Depuis 24 h, un article de Guinéematin.com signé par le confrère Idrissa Sampiring Diallo défraie la chronique.

Dans l’article, le confrère expliqué que le maire ne serait pas d’accord avec la répartition des 15 km de bitume offerts par le chef de l’État sauf que le maire Aliou Laly Diallo assure la main sur le cœur que là ne sont pas ses propos.

Et qu’il a eu l’occasion de le dire de vive voix au préfet Safioulaye Bah devant l’auteur à qui il a demandé de changer le titre.

Joint au téléphone Idrissa Sampiring Diallo a estimé qu’il a demandé au maire son avis sur les propos du préfet qui était l’invité de la radio Guinée dans son édition d’information de 19h 45 et qu’il a promis de le rappeler après son écoute, ce qui fut fait assure le trublion.

Puis, à l’homme de rajouter: << Je vais vous apprendre un truc que vous ne savez pas, à deux reprises, il m’a dit qu’il allait rencontrer le gouverneur pour signifier son désaccord sur la clé de répartition. Maintenant, un journaliste t’appelle pour te demander ton avis sur une question, tu sais qu’il est journaliste as tu encore besoin de savoir que c’est un journaliste qui t’appelle?>>

Notre rédaction, qui avait déjà joint le maire une première fois sur un autre sujet a été contraint de le rappeler pour l’équilibre de l’information.

Aliou Laly Diallo a répondu à l’appel et a contre-attaqué en disant que Idrissa Sampiring l’aurait appelé pour lui dire qu’en tant que membre de la société civile, il comptait avec ses pairs saisir le gouverneur sur la clé de répartition du bitume et que s’il avait un avis contraire du maire qu’il devait rencontrer le gouverneur et la démarche était sensée servir de prémisses à la démarche à venir de la société civile.

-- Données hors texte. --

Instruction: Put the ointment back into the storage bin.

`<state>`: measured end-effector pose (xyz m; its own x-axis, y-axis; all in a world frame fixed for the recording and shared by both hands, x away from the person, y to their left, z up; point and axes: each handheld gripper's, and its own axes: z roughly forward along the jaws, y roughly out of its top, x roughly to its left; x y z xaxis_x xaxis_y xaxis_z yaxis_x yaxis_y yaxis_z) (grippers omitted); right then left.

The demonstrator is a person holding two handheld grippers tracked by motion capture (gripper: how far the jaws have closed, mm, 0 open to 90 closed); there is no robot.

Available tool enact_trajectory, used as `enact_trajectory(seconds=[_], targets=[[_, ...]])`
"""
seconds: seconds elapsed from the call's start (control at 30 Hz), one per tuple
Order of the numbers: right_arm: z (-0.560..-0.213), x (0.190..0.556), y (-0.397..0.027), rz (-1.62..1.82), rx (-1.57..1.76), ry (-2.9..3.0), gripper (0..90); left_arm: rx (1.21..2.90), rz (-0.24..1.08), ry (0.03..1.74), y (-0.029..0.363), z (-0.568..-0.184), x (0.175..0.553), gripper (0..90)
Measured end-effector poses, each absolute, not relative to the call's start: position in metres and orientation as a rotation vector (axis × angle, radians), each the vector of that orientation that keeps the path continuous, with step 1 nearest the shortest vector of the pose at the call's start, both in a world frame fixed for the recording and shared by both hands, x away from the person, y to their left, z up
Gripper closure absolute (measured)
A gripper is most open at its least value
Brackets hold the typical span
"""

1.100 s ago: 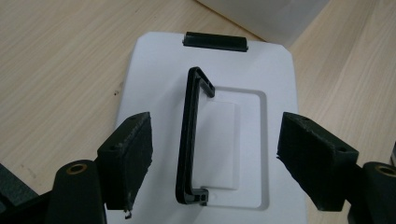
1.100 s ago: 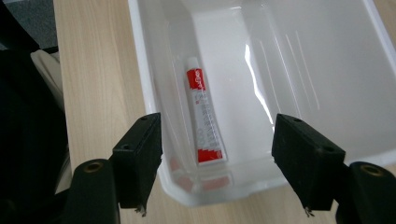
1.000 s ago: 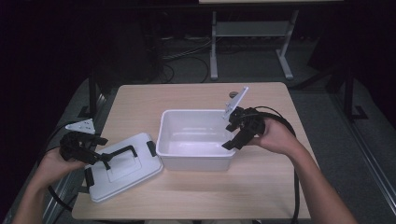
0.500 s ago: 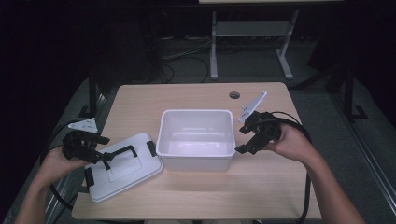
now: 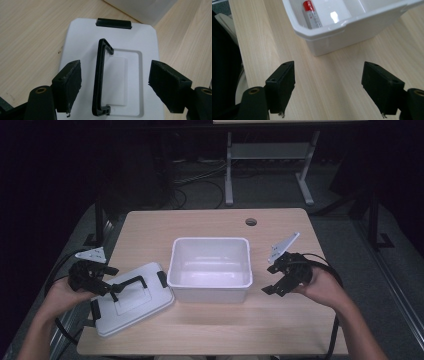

De l’avis du maire, il n’a plus rencontré le gouverneur à cet effet parce qu’il avait compris la machination de Sampiring.

Toutefois, le maire de la commune urbaine de Labé a rappelé  qu’il a apposé sa signature sur le document de répartition validé du bitume bien qu’ayant hérité d’une situation qu’avait gérée la délégation spéciale (NDLR: tous les documents initiaux portent la signature du vice président de la délégation spéciale) au motif que malgré ses observations,il lui a été servi qu’après choix des sites concernés sa signature comptait pour déclencher les travaux,chose qu’il ne voulait pas compromettre.